Magic strings
Heads Up!
This article is several years old now, and much has happened since then, so please keep that in mind while reading it.
Why are magic strings so bad?
Model.GetPropertyValue("bodyText"). Here, "bodyText" is the magic string. The text can be used in multiple places (maybe in the meta tags as well as the page body, or on different templates), has to be in this exact format (I can't swap it out with "Can I have the text for the body please?", as polite as that is) and refers to an external entity (the Umbraco database via the Umbraco APIs in this case). These things make it a particularly code-smelly example of a magic string that needs replacing.
Magic strings is a term used to cover multiple scenarios of when a string is used in place of a more robust method.
Typos are the arch-enemy of magic strings. If we're having a particularly productive, Hollywood-hacker-style afternoon, smacking away at those keys, you'd be excused for mis-hitting the odd one.
They can be particularly difficult to spot too: depending on your font, "bodyIext" could easily go unnoticed. The folks that write our IDEs know this, and will correct us where possible. A string, however, cannot be easily corrected because any value of string is a valid string. As far as the IDE knows, you meant to type "bossyTRex". These cause runtime errors rather than the easier-to-spot compile-time issues.
Fat-fingered-ness aside, magic strings can be exclusive to those who speak a different first language or people who have difficulty reading and writing. Even if you speak the same language, issues can arise when trying to agree how to spell "colour"!
Or how about a piece of logic that sets this.ValidationMethod = "none". We then later decide we need to change the validation method, but it's not obvious what the other possible values are. Magic strings aren't self-documenting and so we rely on reference documents or "there's a comment that explains how to use it somewhere" or "didn't I put that in the README file?". This is far from ideal.
And if all that wasn't enough, magic strings make it more difficult to replace a value, test your code or change logic on your test environments compared to production. We can do better!

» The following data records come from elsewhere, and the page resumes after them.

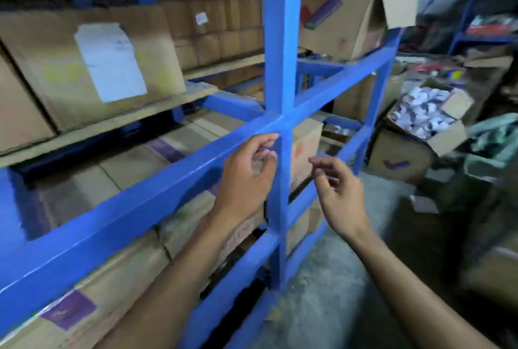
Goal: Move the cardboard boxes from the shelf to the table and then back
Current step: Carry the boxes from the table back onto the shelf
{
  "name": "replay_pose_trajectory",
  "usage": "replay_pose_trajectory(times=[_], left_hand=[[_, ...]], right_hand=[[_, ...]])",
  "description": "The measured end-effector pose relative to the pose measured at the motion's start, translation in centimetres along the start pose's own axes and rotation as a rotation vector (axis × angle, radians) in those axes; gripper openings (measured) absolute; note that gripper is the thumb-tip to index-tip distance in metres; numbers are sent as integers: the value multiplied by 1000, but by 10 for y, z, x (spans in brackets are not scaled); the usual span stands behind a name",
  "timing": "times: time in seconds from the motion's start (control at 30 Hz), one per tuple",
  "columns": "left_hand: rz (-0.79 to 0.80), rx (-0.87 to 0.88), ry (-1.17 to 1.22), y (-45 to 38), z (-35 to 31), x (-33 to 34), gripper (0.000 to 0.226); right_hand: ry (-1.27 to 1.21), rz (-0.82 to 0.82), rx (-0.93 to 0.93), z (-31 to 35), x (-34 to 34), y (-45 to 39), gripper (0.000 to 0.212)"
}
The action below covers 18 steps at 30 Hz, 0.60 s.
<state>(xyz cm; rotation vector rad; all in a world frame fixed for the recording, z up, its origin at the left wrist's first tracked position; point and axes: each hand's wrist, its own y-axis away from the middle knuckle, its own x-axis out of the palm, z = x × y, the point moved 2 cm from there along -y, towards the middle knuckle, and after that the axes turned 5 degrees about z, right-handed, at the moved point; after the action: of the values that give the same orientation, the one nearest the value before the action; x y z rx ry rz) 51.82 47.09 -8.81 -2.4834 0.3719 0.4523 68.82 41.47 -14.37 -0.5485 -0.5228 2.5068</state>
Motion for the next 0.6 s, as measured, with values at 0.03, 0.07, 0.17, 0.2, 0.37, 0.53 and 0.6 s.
replay_pose_trajectory(times=[0.03, 0.07, 0.17, 0.2, 0.37, 0.53, 0.6], left_hand=[[68, -35, 55, 13, 3, 18, 26], [140, -58, 105, 26, 3, 38, 26], [355, -73, 205, 58, -7, 97, 29], [434, -60, 233, 68, -16, 119, 32], [742, 10, 309, 124, -81, 211, 24], [1067, 101, 449, 215, -167, 274, 23], [1179, 132, 523, 258, -202, 286, 23]], right_hand=[[27, -41, 59, -8, -16, 24, 20], [57, -90, 111, -14, -35, 47, 21], [156, -225, 234, -19, -92, 110, 24], [196, -280, 269, -18, -115, 133, 25], [343, -542, 418, 6, -208, 239, 26], [393, -841, 501, 63, -267, 341, 27], [431, -949, 519, 92, -284, 383, 26]])
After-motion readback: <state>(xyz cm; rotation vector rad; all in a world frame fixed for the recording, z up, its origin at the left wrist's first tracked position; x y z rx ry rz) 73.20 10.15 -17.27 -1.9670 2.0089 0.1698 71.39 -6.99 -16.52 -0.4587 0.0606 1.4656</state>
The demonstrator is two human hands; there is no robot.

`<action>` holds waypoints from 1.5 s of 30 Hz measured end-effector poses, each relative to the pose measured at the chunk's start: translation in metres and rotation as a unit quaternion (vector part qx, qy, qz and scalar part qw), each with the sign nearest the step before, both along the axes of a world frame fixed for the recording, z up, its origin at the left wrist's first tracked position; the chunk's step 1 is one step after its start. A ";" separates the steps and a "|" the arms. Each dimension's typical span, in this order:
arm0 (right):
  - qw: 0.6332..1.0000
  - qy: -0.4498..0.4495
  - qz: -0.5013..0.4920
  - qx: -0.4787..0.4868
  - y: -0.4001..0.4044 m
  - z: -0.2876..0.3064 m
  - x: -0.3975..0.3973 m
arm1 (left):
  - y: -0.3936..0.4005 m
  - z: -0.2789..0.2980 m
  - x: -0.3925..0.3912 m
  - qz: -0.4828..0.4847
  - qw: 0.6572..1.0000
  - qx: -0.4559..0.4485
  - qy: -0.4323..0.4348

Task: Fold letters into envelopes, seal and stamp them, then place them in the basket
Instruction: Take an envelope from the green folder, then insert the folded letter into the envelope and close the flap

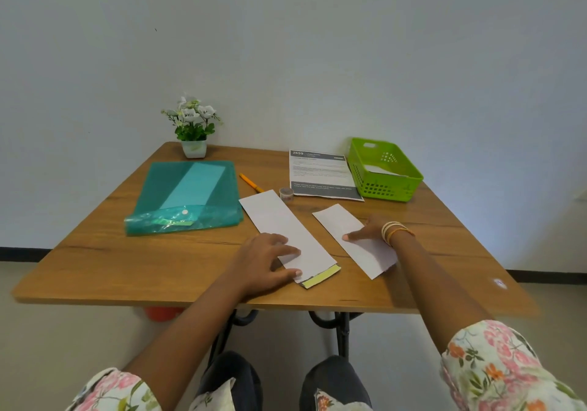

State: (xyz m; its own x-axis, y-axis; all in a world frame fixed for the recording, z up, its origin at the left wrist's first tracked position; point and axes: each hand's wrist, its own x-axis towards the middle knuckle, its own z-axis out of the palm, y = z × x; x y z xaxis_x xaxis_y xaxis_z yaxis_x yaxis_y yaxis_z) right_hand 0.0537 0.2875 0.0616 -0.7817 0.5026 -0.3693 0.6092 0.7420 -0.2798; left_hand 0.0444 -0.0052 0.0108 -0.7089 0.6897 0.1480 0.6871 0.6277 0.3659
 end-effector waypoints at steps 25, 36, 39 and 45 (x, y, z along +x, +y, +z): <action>0.951 0.264 -0.001 -0.161 -0.014 0.008 0.040 | 0.035 0.005 -0.016 0.066 0.993 -0.092 0.026; 0.967 0.128 0.000 -0.219 -0.015 0.000 0.060 | 0.036 0.001 -0.007 0.060 0.991 0.113 0.040; 0.969 0.109 -0.001 -0.222 -0.024 0.003 0.067 | 0.037 0.001 -0.006 0.073 0.986 0.133 0.063; 0.961 0.128 0.014 -0.244 -0.045 0.022 0.084 | 0.038 -0.005 -0.012 0.108 0.982 0.129 0.082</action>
State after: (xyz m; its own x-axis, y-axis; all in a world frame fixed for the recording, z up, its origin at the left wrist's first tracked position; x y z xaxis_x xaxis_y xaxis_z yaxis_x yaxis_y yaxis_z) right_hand 0.1373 0.2423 0.0835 -0.8891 0.2967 -0.3485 0.4555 0.4997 -0.7367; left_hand 0.0323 0.0324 0.0060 -0.7870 0.4498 0.4223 0.6106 0.6659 0.4286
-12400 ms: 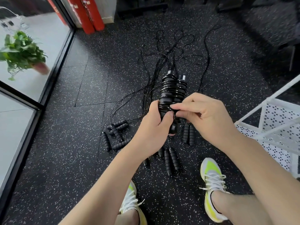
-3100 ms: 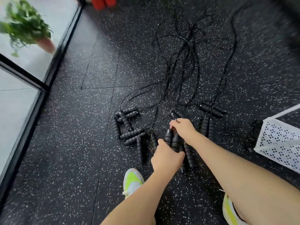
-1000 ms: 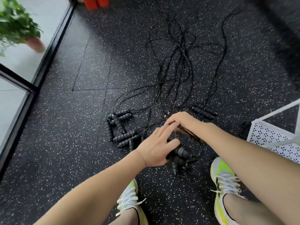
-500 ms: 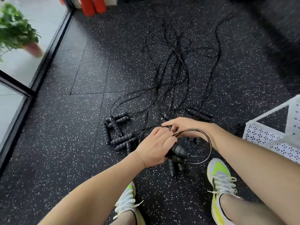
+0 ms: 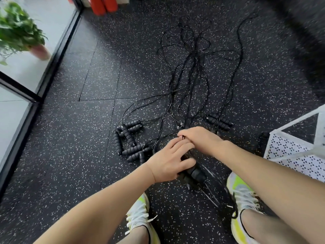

Is there such thing as a muggle string?
Are there cases when a string is non-magic? Or perhaps when a magic string is ok? Yes, not all strings are magic strings and not all magic strings are necessarily bad.
If you're typing a string value in code, the blog has boiled it down to 4 questions you need to ask yourself:
Can you easily change a few values at once?
Does it improve readability?
Is it part of configuration?
This won't cover all scenarios, but it's a good place to get started. If any of your answers to these questions is "yes", it's time to look into alternatives.
Did you just casually drop the term "magic numbers" too? I've only just got to grips with magic strings!
Ah, yes. Sorry about that!
Yes, magic numbers are the lesser talked about sibling of magic strings. But they can cause the same sorts of issues.
Take this code as an example:
public void PrepareForCheckout() {
if(Customer.Country == "United Kingdom") {
FinalValue = Value * 1.175;
}
}
It's not immediately obvious what this 1.175 is. You might have picked up that it's the old tax rate in the UK of 17.5%, but it could easily be missed, especially by a non-British developer.
Now that we know this is the VAT rate, we also know it's wrong. The UK changed its VAT rate to 20% a few years back. Correcting this value could be difficult too - we need to replace all instances, but if it's written as value = value + value * (17.5/100) (someone has gone about code clarity in an odd way!), a simple find-and-replace won't suffice.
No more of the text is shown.